**Extracted data entries**.
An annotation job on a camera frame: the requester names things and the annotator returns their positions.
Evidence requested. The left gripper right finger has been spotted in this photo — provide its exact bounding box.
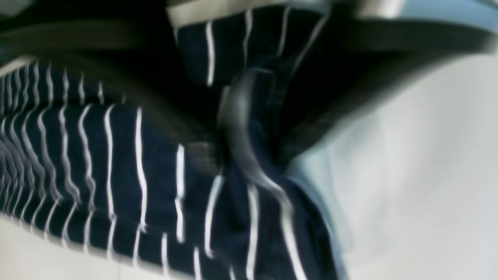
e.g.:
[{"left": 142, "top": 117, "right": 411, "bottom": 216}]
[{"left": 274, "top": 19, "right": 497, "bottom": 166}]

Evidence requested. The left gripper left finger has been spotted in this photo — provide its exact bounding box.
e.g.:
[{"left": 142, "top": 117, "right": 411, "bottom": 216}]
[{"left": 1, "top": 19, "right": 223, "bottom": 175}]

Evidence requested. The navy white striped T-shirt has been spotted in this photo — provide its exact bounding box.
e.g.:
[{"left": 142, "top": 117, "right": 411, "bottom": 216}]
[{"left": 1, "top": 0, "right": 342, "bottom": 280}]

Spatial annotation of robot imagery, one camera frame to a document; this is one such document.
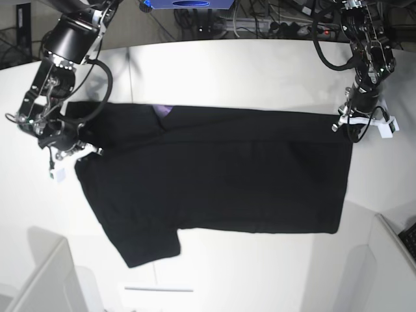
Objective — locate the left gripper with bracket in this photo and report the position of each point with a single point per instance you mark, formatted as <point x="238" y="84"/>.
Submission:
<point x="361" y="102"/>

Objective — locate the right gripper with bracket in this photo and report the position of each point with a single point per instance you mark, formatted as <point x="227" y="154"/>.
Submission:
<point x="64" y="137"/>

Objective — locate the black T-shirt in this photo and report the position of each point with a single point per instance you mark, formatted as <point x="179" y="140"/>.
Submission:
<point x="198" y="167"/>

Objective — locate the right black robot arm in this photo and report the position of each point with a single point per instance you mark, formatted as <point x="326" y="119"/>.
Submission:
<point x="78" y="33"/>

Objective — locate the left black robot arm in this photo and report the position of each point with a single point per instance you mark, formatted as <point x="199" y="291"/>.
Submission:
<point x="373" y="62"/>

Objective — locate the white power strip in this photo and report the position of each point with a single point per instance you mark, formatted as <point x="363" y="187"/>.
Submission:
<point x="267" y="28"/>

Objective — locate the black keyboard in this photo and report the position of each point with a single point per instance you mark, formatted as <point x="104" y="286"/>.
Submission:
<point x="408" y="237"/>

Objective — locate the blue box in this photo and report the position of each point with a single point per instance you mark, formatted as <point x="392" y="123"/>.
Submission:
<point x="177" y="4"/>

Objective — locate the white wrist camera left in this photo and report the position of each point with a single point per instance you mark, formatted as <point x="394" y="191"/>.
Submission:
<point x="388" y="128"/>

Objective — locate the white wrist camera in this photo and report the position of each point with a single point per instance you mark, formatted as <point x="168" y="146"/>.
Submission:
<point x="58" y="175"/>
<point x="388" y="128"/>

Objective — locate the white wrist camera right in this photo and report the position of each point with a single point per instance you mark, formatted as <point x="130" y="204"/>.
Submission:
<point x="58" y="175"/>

--

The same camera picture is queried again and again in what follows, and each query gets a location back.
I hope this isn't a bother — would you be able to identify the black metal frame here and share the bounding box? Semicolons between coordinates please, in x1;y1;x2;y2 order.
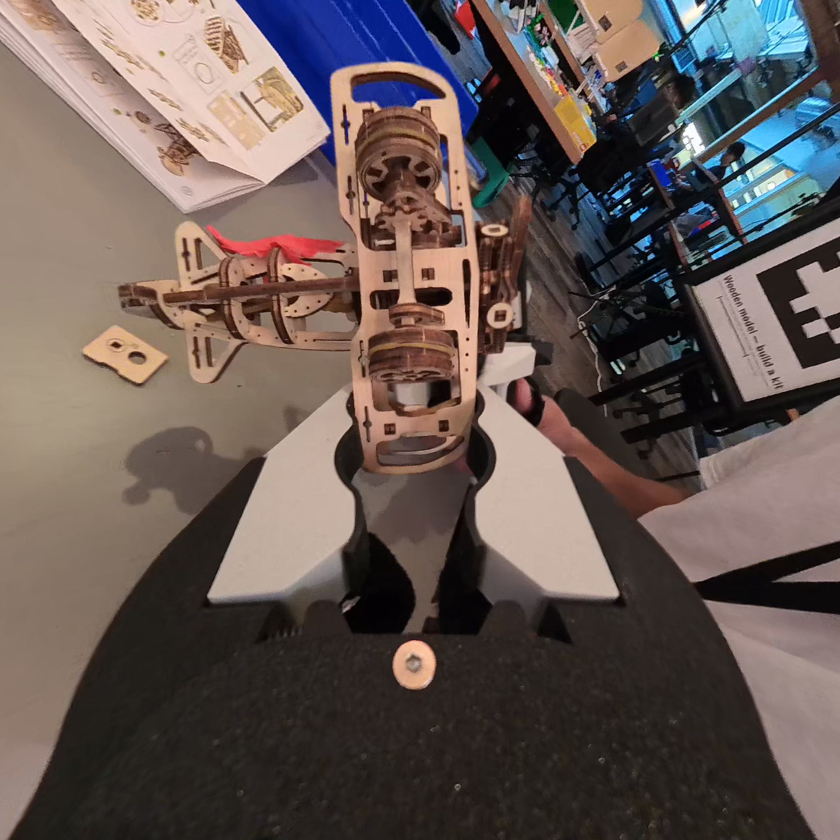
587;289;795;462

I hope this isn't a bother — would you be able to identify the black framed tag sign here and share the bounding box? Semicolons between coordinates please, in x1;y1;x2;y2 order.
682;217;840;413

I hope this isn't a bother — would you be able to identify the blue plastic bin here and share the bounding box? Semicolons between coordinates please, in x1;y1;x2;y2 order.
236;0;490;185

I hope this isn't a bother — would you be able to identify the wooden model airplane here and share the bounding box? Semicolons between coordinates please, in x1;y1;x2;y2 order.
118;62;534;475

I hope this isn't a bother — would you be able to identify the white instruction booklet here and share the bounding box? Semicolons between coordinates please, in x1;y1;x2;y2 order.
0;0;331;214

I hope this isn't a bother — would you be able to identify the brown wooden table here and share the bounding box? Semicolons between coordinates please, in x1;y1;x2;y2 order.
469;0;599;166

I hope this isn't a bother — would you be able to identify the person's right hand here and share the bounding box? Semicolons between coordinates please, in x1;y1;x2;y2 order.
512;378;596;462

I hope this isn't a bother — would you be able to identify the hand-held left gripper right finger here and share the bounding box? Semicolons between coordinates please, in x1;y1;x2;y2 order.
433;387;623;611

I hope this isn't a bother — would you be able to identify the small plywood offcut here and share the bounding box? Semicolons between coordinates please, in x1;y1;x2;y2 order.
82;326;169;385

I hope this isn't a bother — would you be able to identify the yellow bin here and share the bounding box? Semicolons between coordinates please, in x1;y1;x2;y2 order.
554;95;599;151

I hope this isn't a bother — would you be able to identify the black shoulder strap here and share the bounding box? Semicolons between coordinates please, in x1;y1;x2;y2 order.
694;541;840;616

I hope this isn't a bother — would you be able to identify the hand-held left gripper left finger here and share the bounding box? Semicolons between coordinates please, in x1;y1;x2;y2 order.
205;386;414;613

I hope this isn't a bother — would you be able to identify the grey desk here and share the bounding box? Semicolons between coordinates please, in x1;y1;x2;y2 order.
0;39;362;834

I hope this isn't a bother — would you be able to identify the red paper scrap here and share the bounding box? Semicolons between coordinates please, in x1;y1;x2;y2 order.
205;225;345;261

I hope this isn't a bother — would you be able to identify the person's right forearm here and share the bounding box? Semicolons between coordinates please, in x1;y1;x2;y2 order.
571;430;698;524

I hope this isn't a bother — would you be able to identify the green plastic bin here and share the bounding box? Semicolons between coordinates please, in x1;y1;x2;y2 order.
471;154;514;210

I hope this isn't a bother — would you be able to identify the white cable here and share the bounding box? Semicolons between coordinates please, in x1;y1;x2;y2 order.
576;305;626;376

**Requirement**. One number should be returned: how many lines in the records contain the word "annotation".

**Finished task**. 2